Yousefi S, Hoessli D C, Blaser K, Mills G B, Simon H U
Swiss Institute of Allergy and Asthma Research, University of Zurich, Switzerland.
J Exp Med. 1996 Apr 1;183(4):1407-14. doi: 10.1084/jem.183.4.1407.
In allergic diseases, the cytokines interleukin (IL)5 and granulocyte/macrophage colony-stimulating factor (GM-CSF) are upregulated and have been proposed to cause blood and tissue eosinophilia by inhibition of eosinophil apoptosis. We demonstrate herein, in freshly isolated human eosinophils, that the IL-3/IL-5/GM-CSF receptor beta subunit interacts with cytoplasmic tyrosine kinases to induce phosphorylation of several cellular substrates, including the beta subunit itself. The Lyn and Syk intracellular tyrosine kinases constitutively associate at a low level with the IL-3/IL-5/GM-CSF receptor beta subunit in human eosinophils. Stimulation with GM-CSF or IL-5 results in a rapid and transient increase in the amount of Lyn and Syk associated with the IL-3/IL-5/GM-CSF receptor beta subunit. Lyn is required for optimal tyrosine phosphorylation and activation of Syk. In contrast, Syk is not required for optimal tyrosine phosphorylation and activation of Lyn. These data suggest that Lyn is proximal to Syk in a tyrosine kinase cascade that transduces IL-3, IL-5, or GM-CSF signals. Compatible with this model, both Lyn and Syk are essential for the activation of the antiapoptotic pathway(s) induced through the IL-3/IL-5/GM-CSF receptor beta subunit in human eosinophils.

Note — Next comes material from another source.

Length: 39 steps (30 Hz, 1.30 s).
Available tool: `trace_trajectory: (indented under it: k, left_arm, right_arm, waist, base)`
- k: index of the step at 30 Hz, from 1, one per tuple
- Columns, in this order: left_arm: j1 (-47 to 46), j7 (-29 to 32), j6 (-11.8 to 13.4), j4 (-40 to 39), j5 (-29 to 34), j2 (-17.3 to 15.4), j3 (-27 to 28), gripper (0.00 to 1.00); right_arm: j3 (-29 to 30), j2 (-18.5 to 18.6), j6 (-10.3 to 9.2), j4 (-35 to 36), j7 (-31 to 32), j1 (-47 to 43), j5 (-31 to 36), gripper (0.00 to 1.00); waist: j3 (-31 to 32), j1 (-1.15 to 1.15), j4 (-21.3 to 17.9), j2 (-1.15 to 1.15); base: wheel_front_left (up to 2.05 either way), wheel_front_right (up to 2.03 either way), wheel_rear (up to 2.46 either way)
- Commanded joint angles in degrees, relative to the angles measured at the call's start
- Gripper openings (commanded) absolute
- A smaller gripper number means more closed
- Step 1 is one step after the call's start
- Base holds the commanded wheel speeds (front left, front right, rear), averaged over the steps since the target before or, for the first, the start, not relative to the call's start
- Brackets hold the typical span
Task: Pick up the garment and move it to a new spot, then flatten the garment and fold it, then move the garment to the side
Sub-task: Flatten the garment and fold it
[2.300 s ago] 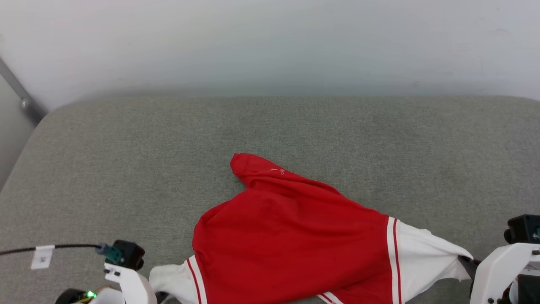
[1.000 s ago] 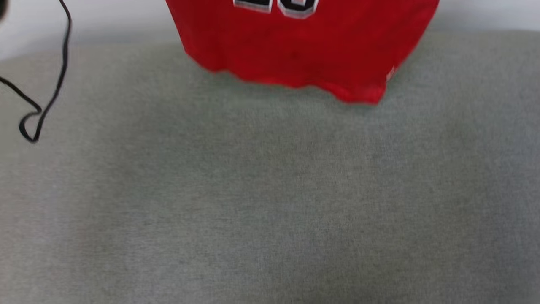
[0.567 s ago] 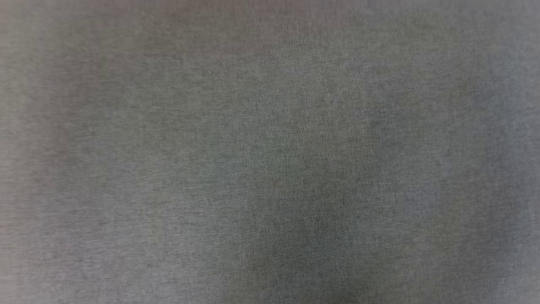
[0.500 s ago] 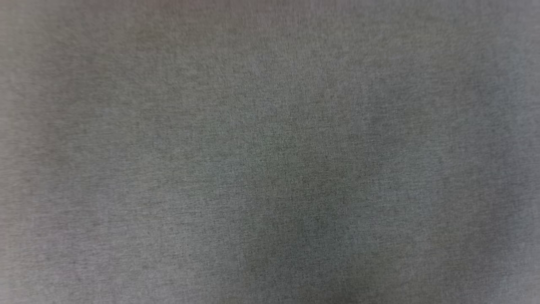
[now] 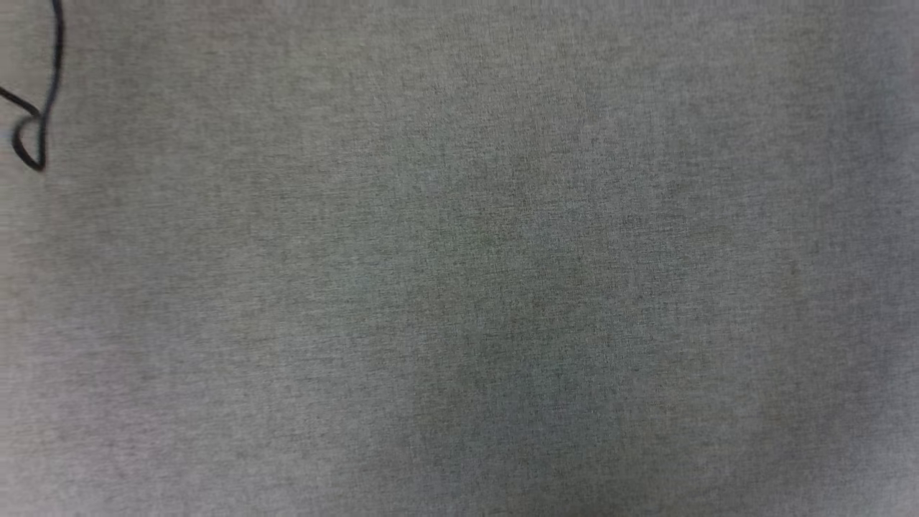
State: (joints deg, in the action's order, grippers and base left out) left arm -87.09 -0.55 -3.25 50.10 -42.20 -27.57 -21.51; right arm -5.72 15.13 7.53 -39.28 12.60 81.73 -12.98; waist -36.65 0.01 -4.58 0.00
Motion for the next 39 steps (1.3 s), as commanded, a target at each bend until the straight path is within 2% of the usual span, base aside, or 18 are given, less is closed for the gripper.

在过敏性疾病中,细胞因子白细胞介素(IL)-5和粒细胞/巨噬细胞集落刺激因子(GM-CSF)上调,并被认为通过抑制嗜酸性粒细胞凋亡导致血液和组织嗜酸性粒细胞增多。我们在此证明,在新鲜分离的人嗜酸性粒细胞中,IL-3/IL-5/GM-CSF受体β亚基与细胞质酪氨酸激酶相互作用,诱导包括β亚基自身在内的几种细胞底物磷酸化。Lyn和Syk细胞内酪氨酸激酶在人嗜酸性粒细胞中以低水平持续与IL-3/IL-5/GM-CSF受体β亚基结合。用GM-CSF或IL-5刺激导致与IL-3/IL-5/GM-CSF受体β亚基结合的Lyn和Syk量迅速且短暂增加。Lyn是Syk最佳酪氨酸磷酸化和激活所必需的。相反,Syk不是Lyn最佳酪氨酸磷酸化和激活所必需的。这些数据表明,在转导IL-3、IL-5或GM-CSF信号的酪氨酸激酶级联反应中,Lyn位于Syk的近端。与此模型一致,Lyn和Syk对于通过人嗜酸性粒细胞中IL-3/IL-5/GM-CSF受体β亚基诱导的抗凋亡途径的激活都是必不可少的。